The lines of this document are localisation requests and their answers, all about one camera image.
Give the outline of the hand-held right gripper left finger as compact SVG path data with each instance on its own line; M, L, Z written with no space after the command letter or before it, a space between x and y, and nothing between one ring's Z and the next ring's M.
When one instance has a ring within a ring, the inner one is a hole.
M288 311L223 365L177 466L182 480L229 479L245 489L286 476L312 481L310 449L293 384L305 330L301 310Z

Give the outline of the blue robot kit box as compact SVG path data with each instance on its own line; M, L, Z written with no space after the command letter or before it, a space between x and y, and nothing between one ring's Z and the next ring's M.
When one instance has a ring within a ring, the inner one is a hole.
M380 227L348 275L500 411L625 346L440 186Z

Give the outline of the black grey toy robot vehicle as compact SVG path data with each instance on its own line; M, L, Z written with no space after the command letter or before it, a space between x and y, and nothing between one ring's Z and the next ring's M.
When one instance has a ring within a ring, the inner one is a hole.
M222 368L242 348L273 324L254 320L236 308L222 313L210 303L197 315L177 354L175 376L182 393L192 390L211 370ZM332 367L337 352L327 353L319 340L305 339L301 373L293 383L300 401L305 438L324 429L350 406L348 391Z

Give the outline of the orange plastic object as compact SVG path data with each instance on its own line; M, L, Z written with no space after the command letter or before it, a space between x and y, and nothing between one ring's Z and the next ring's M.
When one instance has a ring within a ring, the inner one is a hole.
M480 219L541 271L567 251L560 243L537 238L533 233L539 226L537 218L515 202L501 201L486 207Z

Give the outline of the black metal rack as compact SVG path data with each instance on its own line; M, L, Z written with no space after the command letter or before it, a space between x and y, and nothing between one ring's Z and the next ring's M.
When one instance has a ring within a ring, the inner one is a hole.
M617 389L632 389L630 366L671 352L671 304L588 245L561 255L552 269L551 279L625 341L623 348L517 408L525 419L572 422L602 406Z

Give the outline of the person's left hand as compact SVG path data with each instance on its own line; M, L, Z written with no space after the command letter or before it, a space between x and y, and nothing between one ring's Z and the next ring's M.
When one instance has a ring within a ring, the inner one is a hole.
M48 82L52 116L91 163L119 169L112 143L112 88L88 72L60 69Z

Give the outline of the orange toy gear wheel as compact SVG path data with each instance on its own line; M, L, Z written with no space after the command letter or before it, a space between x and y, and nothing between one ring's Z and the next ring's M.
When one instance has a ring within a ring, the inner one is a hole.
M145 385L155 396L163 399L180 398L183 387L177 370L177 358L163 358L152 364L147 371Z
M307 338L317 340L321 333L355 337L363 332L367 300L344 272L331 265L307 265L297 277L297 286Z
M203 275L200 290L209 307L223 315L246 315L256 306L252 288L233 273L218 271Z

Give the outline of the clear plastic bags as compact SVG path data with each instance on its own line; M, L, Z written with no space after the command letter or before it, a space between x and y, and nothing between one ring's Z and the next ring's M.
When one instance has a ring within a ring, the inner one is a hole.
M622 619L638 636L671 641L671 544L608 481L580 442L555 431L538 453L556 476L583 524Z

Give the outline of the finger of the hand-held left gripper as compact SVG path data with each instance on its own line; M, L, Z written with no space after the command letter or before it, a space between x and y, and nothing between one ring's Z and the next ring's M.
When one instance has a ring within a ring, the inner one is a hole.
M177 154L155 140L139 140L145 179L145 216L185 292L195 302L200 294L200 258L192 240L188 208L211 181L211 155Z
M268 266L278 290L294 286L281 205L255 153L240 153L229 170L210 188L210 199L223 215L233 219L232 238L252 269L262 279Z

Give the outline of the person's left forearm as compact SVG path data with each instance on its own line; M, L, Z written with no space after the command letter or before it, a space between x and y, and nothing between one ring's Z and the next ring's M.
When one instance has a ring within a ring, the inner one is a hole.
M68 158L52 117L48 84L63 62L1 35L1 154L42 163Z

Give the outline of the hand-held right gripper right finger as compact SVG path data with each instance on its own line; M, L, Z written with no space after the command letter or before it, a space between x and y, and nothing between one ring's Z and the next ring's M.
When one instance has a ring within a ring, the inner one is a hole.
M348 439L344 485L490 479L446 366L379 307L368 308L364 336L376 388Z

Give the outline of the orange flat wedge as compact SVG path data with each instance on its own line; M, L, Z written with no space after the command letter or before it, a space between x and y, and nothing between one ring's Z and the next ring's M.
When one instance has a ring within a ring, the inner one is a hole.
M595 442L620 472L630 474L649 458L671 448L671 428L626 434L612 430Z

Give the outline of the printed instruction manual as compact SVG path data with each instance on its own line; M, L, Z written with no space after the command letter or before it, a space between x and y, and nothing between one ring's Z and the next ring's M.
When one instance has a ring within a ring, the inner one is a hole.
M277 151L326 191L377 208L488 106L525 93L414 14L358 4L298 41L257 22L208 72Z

• **Problem requirements**: The data above should be copied out with complete accuracy.

• **Your solution**:
The lines of this document are localisation requests and their answers, all about one camera image.
Give the outline of the hand-held right gripper left finger as compact SVG path data with each instance on its own line; M, L, Z written with no space after the command letter or before it, a space between x and y, and nothing between one ring's Z and the next ring's M.
When one instance has a ring within a ring, the inner one is a hole.
M288 311L223 365L177 466L182 480L229 479L245 489L286 476L312 481L310 449L293 384L305 330L301 310Z

Give the outline of the blue robot kit box as compact SVG path data with each instance on its own line; M, L, Z written with no space after the command letter or before it, a space between x and y, and nothing between one ring's Z and the next ring's M.
When one instance has a ring within a ring, the inner one is a hole.
M380 227L348 275L500 411L625 346L440 186Z

Give the outline of the black grey toy robot vehicle as compact SVG path data with each instance on its own line; M, L, Z written with no space after the command letter or before it, a space between x and y, and nothing between one ring's Z and the next ring's M.
When one instance has a ring within a ring, the inner one is a hole.
M222 368L242 348L273 324L254 320L236 308L222 313L210 303L197 315L177 354L175 376L182 393L192 390L211 370ZM332 367L337 352L327 353L319 340L305 339L301 373L293 383L300 401L305 438L324 429L350 406L348 391Z

Give the outline of the orange plastic object as compact SVG path data with each instance on its own line; M, L, Z written with no space after the command letter or before it, a space between x and y, and nothing between one ring's Z and the next ring's M.
When one instance has a ring within a ring, the inner one is a hole.
M480 219L541 271L567 251L560 243L537 238L533 233L539 226L537 218L515 202L501 201L486 207Z

Give the outline of the black metal rack as compact SVG path data with each instance on its own line; M, L, Z written with no space after the command letter or before it, a space between x and y, and nothing between one ring's Z and the next ring's M.
When one instance has a ring within a ring, the inner one is a hole.
M617 389L632 389L630 366L671 352L671 304L588 245L561 255L552 269L551 279L625 341L623 348L517 408L525 419L572 422L602 406Z

Give the outline of the person's left hand as compact SVG path data with each instance on its own line; M, L, Z written with no space after the command letter or before it, a space between x and y, and nothing between one ring's Z and the next ring's M.
When one instance has a ring within a ring, the inner one is a hole.
M48 82L52 116L91 163L119 169L112 143L112 88L88 72L60 69Z

Give the outline of the orange toy gear wheel as compact SVG path data with each instance on its own line; M, L, Z written with no space after the command letter or before it, a space between x and y, and nothing between one ring's Z and the next ring's M.
When one instance has a ring within a ring, the inner one is a hole.
M145 385L155 396L163 399L180 398L183 387L177 370L177 358L163 358L152 364L147 371Z
M307 338L317 340L321 333L355 337L363 332L367 300L344 272L331 265L307 265L297 277L297 286Z
M203 275L200 290L209 307L223 315L246 315L256 306L252 288L233 273L218 271Z

Give the outline of the clear plastic bags as compact SVG path data with each instance on its own line; M, L, Z written with no space after the command letter or before it, a space between x and y, and nothing between one ring's Z and the next ring's M.
When one instance has a ring within a ring, the inner one is a hole.
M622 619L638 636L671 641L671 544L608 481L580 442L555 431L538 453L556 476L583 524Z

Give the outline of the finger of the hand-held left gripper as compact SVG path data with each instance on its own line; M, L, Z written with no space after the command letter or before it, a space between x and y, and nothing between one ring's Z and the next ring's M.
When one instance has a ring within a ring, the inner one is a hole.
M177 154L155 140L139 140L145 179L145 216L185 292L195 302L200 294L200 258L192 240L188 208L211 181L211 155Z
M268 266L278 290L294 286L281 205L255 153L240 153L229 170L210 188L210 199L223 215L233 219L232 238L252 269L262 279Z

Give the outline of the person's left forearm as compact SVG path data with each instance on its own line; M, L, Z written with no space after the command letter or before it, a space between x and y, and nothing between one ring's Z and the next ring's M.
When one instance has a ring within a ring, the inner one is a hole.
M68 158L52 117L48 84L63 62L1 35L1 154L42 163Z

Give the outline of the hand-held right gripper right finger as compact SVG path data with each instance on its own line; M, L, Z written with no space after the command letter or before it, a space between x and y, and nothing between one ring's Z and the next ring's M.
When one instance has a ring within a ring, the inner one is a hole.
M348 439L344 485L490 479L446 366L379 307L368 308L364 336L376 388Z

Give the outline of the orange flat wedge as compact SVG path data with each instance on its own line; M, L, Z written with no space after the command letter or before it, a space between x and y, and nothing between one ring's Z and the next ring's M.
When one instance has a ring within a ring, the inner one is a hole.
M595 442L620 472L630 474L649 458L671 448L671 428L626 434L612 430Z

Give the outline of the printed instruction manual as compact SVG path data with each instance on its own line; M, L, Z written with no space after the command letter or before it, a space between x and y, and nothing between one ring's Z and the next ring's M.
When one instance has a ring within a ring, the inner one is a hole.
M277 151L326 191L377 208L488 106L525 93L414 14L358 4L298 41L257 22L208 72Z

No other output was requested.